Erupting filaments with large enclosing flux tubes as sources of high-mass 3-part CMEs, and erupting filaments in the absence of enclosing flux tubes as sources of low-mass unstructured CMEs

TL;DR

This study investigates the relationship between filament eruption structures and CME morphology, revealing that large flux tubes produce structured 3-part CMEs, while smaller flux tubes lead to unstructured CMEs, with significant differences in mass distribution.

Contribution

It establishes a detailed link between filament system structure and CME morphology, differentiating the origins of structured and unstructured CMEs based on flux tube size.

Findings

3-part CMEs often originate from large flux tubes with pre-existing loop structures.

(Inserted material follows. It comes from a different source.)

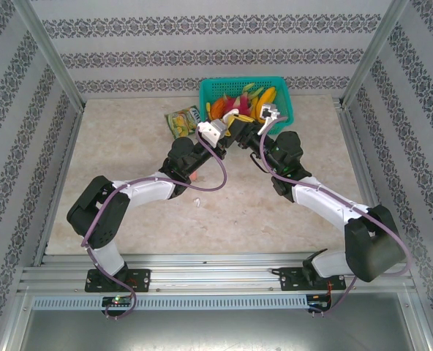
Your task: Insert the wireless bluetooth earbuds into the charging case
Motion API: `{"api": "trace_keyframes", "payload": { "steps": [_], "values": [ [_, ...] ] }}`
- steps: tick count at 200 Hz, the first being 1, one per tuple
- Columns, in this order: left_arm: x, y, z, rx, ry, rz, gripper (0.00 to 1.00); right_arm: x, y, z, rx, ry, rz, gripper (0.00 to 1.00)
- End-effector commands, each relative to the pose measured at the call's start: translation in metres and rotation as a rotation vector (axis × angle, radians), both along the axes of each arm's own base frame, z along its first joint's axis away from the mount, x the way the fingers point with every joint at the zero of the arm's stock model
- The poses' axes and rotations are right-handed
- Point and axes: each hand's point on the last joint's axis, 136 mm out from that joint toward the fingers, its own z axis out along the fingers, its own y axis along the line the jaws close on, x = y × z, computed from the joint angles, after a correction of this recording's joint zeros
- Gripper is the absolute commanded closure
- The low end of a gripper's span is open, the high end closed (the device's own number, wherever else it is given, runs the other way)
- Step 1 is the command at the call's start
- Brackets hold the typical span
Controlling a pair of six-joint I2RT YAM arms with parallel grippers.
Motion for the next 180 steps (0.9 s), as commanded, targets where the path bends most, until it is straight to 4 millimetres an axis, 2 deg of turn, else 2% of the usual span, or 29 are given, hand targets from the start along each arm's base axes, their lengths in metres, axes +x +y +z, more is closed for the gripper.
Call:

Unstructured CMEs have narrower mass distribution but similar total mass compared to structured CMEs.

Erupting filaments without large enclosing flux tubes produce unstructured, low-mass CMEs.

Abstract

The 3-part appearance of many CMEs arising from erupting filaments emerges from a large magnetic flux tube structure, consistent with the form of the erupting filament system. Other CMEs arising from erupting filaments lack a clear 3-part structure and reasons for this have not been researched in detail. This paper aims to further establish the link between CME structure and the structure of the erupting filament system and to investigate whether CMEs which lack a 3-part structure have different eruption characteristics. A survey is made of 221 near-limb filament eruptions observed from 2013/05/03-2014/06/30 by EUV imagers and coronagraphs. 92 filament eruptions are associated with 3-part structured CMEs, 41 eruptions are associated with unstructured CMEs. The remaining 88 are categorized as failed eruptions. For 34% of the 3-part CMEs, processing applied to EUV images reveals the erupting front edge is a pre-existing loop structure surrounding the filament, which subsequently erupts with the filament to form the leading bright front edge of the CME. This connection is confirmed by a flux-rope density model. Furthermore, the unstructured CMEs have a narrower distribution of mass compared to structured CMEs, with total mass comparable to the mass of 3-part CME cores. This study supports the interpretation of 3-part CME leading fronts as the outer boundaries of a large pre-existing flux tube. Unstructured (non 3-part) CMEs are a different family to structured CMEs, arising from the eruption of filaments which are compact flux tubes in the absence of a large system of enclosing closed field.